Looking at the deluge of papers published in the last half century that point out how researchers have consistently misunderstood p-values, I am left to wonder: Where is the innovative coordinated effort to create world class educational materials that can freely be used in statistical training to prevent such misunderstandings? It is nowadays relatively straightforward to create online apps where people can simulate studies and see the behavior of p-values across studies, which can easily be combined with exercises that fit the knowledge level of bachelor and master students. The second point I want to make in this article is that a dedicated attempt to develop evidence based educational material in a cross-disciplinary team of statisticians, educational scientists, cognitive psychologists, and designers seems worth the effort if we really believe young scholars should understand p-values. I do not think that the effort statisticians have made to complain about p-values is matched with a similar effort to improve the way researchers use p-values and hypothesis tests.
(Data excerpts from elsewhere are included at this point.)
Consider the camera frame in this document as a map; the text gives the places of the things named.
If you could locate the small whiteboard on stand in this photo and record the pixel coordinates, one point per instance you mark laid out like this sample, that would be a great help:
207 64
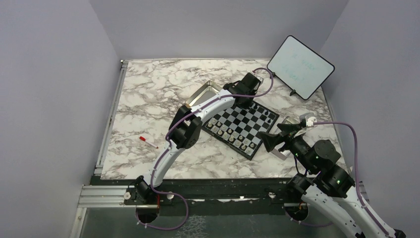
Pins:
299 67

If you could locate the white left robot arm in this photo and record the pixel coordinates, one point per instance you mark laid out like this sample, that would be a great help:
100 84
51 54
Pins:
184 131

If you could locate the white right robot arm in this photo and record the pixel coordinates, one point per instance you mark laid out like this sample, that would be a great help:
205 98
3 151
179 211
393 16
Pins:
333 192

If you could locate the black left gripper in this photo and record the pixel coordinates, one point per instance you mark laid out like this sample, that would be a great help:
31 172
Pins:
245 105

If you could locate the black and white chessboard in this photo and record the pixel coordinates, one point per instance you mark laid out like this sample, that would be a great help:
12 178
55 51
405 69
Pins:
246 122

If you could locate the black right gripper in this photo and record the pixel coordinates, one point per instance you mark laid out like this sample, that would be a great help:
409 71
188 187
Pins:
271 140

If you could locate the yellow metal tin box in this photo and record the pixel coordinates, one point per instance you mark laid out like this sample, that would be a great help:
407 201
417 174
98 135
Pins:
205 92

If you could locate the aluminium frame rail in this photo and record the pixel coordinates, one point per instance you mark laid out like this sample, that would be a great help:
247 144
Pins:
110 119

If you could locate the red and white marker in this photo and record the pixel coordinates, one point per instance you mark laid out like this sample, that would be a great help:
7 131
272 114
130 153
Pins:
148 142

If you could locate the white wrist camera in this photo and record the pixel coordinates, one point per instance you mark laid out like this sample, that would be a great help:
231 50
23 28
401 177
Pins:
307 120

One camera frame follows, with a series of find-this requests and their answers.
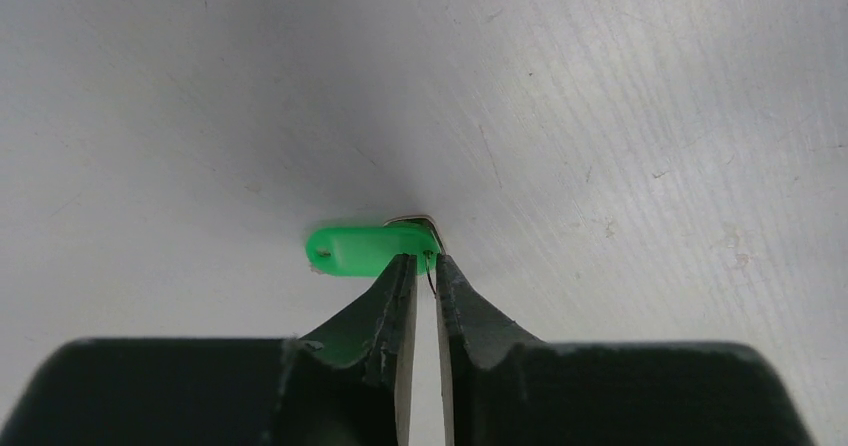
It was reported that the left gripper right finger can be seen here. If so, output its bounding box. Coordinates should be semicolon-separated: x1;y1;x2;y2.
435;254;813;445

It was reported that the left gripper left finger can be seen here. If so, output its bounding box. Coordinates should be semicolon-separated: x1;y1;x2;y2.
1;254;417;445

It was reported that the green tagged key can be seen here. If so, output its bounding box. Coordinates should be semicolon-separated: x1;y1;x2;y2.
305;215;445;278

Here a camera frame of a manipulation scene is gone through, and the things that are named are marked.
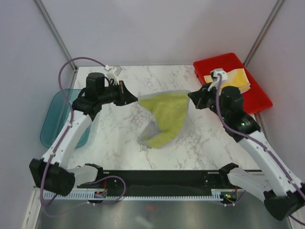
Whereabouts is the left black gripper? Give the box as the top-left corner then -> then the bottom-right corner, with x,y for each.
98,81 -> 137,106

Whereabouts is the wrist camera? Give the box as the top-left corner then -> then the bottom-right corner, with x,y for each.
208,68 -> 228,91
104,65 -> 122,85

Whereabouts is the grey slotted cable duct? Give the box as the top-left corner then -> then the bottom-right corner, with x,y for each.
43,189 -> 241,202

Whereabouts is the right aluminium frame post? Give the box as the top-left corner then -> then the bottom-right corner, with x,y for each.
244,0 -> 286,67

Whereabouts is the red plastic tray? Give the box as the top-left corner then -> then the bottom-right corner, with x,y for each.
193,53 -> 273,114

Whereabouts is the aluminium frame post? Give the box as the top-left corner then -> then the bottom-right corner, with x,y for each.
33,0 -> 78,72
244,0 -> 286,67

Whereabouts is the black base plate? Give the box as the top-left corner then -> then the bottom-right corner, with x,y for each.
76,169 -> 247,198

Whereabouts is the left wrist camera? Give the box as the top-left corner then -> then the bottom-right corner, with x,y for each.
104,65 -> 122,85

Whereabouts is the grey green towel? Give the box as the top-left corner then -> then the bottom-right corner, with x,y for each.
137,90 -> 190,149

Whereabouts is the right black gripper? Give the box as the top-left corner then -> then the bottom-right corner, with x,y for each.
188,82 -> 227,120

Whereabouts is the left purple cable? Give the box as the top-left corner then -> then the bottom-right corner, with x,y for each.
40,57 -> 112,207

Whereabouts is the teal plastic basket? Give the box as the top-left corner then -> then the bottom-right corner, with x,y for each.
40,88 -> 91,148

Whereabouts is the yellow towel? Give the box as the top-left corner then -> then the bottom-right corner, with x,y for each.
217,68 -> 251,93

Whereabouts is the left aluminium frame post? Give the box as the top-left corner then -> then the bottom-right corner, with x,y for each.
33,0 -> 78,72

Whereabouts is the purple cable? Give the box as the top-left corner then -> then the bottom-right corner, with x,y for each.
216,73 -> 305,225
40,57 -> 112,207

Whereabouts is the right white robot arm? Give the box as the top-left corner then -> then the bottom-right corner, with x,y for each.
188,84 -> 305,220

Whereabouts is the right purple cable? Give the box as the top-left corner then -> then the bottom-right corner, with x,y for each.
216,73 -> 305,225

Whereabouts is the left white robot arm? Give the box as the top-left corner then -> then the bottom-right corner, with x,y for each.
29,73 -> 138,196

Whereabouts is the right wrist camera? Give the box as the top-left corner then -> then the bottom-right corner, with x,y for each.
208,68 -> 228,91

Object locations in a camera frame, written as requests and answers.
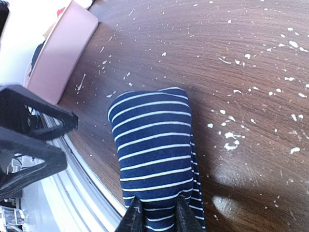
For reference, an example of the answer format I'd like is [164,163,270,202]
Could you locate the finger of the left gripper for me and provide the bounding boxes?
[0,127,67,200]
[0,84,78,140]

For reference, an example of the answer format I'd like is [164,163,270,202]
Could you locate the pink plastic organizer box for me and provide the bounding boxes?
[24,0,98,104]

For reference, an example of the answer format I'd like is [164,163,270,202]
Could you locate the red white-trimmed underwear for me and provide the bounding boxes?
[56,7,66,17]

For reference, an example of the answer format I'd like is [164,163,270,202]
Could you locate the striped navy underwear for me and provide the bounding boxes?
[108,87,206,232]

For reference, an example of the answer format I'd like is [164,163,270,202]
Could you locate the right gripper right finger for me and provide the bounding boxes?
[176,197,205,232]

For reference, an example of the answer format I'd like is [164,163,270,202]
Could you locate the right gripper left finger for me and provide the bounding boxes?
[115,196,144,232]

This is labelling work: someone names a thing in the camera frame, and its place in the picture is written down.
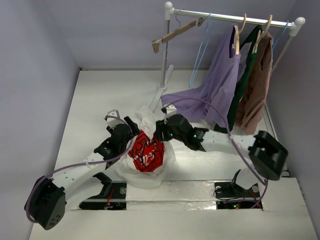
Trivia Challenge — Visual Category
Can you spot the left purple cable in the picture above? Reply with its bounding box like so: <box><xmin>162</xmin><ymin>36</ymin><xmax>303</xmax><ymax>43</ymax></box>
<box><xmin>23</xmin><ymin>115</ymin><xmax>136</xmax><ymax>224</ymax></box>

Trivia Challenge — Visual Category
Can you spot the blue wire hanger far right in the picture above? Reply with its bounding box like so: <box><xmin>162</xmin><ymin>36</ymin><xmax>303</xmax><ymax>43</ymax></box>
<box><xmin>270</xmin><ymin>20</ymin><xmax>290</xmax><ymax>62</ymax></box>

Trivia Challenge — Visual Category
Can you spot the light blue wire hanger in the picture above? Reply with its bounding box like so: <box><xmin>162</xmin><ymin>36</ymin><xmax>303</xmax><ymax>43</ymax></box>
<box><xmin>188</xmin><ymin>12</ymin><xmax>214</xmax><ymax>88</ymax></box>

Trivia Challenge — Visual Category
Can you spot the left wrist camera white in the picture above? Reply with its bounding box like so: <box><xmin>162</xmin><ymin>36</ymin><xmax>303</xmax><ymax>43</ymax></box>
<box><xmin>104</xmin><ymin>109</ymin><xmax>122</xmax><ymax>129</ymax></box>

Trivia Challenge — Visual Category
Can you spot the brown t shirt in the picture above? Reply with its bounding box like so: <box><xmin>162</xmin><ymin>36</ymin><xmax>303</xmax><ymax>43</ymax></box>
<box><xmin>235</xmin><ymin>33</ymin><xmax>273</xmax><ymax>135</ymax></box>

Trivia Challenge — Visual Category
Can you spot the wooden hanger with green shirt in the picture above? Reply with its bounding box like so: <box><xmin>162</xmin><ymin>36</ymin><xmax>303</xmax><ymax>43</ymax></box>
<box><xmin>252</xmin><ymin>14</ymin><xmax>273</xmax><ymax>54</ymax></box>

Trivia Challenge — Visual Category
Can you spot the white metal clothes rack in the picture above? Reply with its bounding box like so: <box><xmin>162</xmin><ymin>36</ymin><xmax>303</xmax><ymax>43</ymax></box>
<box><xmin>150</xmin><ymin>1</ymin><xmax>306</xmax><ymax>111</ymax></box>

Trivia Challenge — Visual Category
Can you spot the dark green t shirt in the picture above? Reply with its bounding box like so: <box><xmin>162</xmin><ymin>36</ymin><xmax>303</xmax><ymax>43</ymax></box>
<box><xmin>206</xmin><ymin>25</ymin><xmax>262</xmax><ymax>130</ymax></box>

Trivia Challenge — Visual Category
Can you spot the purple t shirt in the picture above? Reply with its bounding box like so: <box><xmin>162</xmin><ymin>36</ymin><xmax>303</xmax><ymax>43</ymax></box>
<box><xmin>161</xmin><ymin>26</ymin><xmax>241</xmax><ymax>127</ymax></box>

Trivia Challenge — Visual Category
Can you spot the wooden hanger with purple shirt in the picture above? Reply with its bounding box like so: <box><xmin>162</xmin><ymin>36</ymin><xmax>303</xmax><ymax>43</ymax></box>
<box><xmin>233</xmin><ymin>13</ymin><xmax>247</xmax><ymax>55</ymax></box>

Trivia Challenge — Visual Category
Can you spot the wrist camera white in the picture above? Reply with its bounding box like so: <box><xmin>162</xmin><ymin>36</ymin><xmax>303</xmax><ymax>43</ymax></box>
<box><xmin>161</xmin><ymin>104</ymin><xmax>177</xmax><ymax>119</ymax></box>
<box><xmin>104</xmin><ymin>109</ymin><xmax>122</xmax><ymax>129</ymax></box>

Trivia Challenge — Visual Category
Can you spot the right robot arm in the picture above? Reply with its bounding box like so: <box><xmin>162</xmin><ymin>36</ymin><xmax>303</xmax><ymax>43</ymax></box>
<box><xmin>154</xmin><ymin>114</ymin><xmax>289</xmax><ymax>196</ymax></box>

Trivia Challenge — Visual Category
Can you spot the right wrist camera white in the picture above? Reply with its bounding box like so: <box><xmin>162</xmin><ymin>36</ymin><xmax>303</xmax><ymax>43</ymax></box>
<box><xmin>161</xmin><ymin>104</ymin><xmax>177</xmax><ymax>119</ymax></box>

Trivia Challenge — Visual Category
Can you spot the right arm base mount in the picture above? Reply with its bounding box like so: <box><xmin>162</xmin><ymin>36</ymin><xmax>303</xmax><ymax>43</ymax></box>
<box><xmin>213</xmin><ymin>169</ymin><xmax>263</xmax><ymax>210</ymax></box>

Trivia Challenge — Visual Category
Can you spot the white t shirt red print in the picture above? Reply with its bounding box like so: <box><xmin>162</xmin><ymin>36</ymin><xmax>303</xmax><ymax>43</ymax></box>
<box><xmin>114</xmin><ymin>105</ymin><xmax>176</xmax><ymax>189</ymax></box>

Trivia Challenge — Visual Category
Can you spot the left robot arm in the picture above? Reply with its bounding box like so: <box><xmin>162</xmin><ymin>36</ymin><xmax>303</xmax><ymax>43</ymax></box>
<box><xmin>24</xmin><ymin>116</ymin><xmax>140</xmax><ymax>230</ymax></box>

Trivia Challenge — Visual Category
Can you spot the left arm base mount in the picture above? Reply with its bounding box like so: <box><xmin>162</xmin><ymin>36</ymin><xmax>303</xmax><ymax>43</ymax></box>
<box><xmin>79</xmin><ymin>172</ymin><xmax>127</xmax><ymax>211</ymax></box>

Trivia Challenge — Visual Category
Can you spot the beige wooden clip hanger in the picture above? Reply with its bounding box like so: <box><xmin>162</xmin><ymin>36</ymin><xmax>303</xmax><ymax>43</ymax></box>
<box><xmin>152</xmin><ymin>7</ymin><xmax>210</xmax><ymax>54</ymax></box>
We really have not tried hard enough.
So how about we get serious about solving this problem? Let’s get together and make a dent in this decade old problem. Let’s try hard enough.
A good place to start might be to take stock of good ways to educate people about p-values that already exist, and then all together see how we can improve them.
I have uploaded my lecture about p-values to YouTube, and my assignment to train away misconceptions is available online as a Google Doc (the answers and feedback is here).
This is just my current approach to teaching p-values. I am sure there are many other approaches (and it might turn out that watching several videos, each explaining p-values in slightly different ways, is an even better way to educate people than having only one video). If anyone wants to improve this material (or replace it by better material) I am willing to open up my online MOOC for anyone who wants to do an A/B test of any good idea, so you can collect data from hundreds of students each year. I’m more than happy to collect best practices in p-value education – if you have anything you think (or have empirically shown) works well, send it my way – and make it openly available. Educators, pedagogists, statisticians, cognitive psychologists, software engineers, and designers interested in improving educational materials should find a place to come together. I know there are organizations that exist to improve statistics education (but have no good information about what they do, or which one would be best to join given my goals), and if you work for such an organization and are interested in taking p-value education to the next level, I’m more than happy to spread this message in my network and work with you.
If we really consider the misinterpretation of p-values to be one of the more serious problems underlying the lack of replicability of scientific findings, we need to seriously reflect on whether we have done enough to prevent misunderstandings. Treating it as a human factors problem might illuminate ways in which statistics education and statistical software can be improved. Let’s beat swords into ploughshares, and turn papers complaining about how people misunderstand p-values into papers that examine how we can improve education about p-values.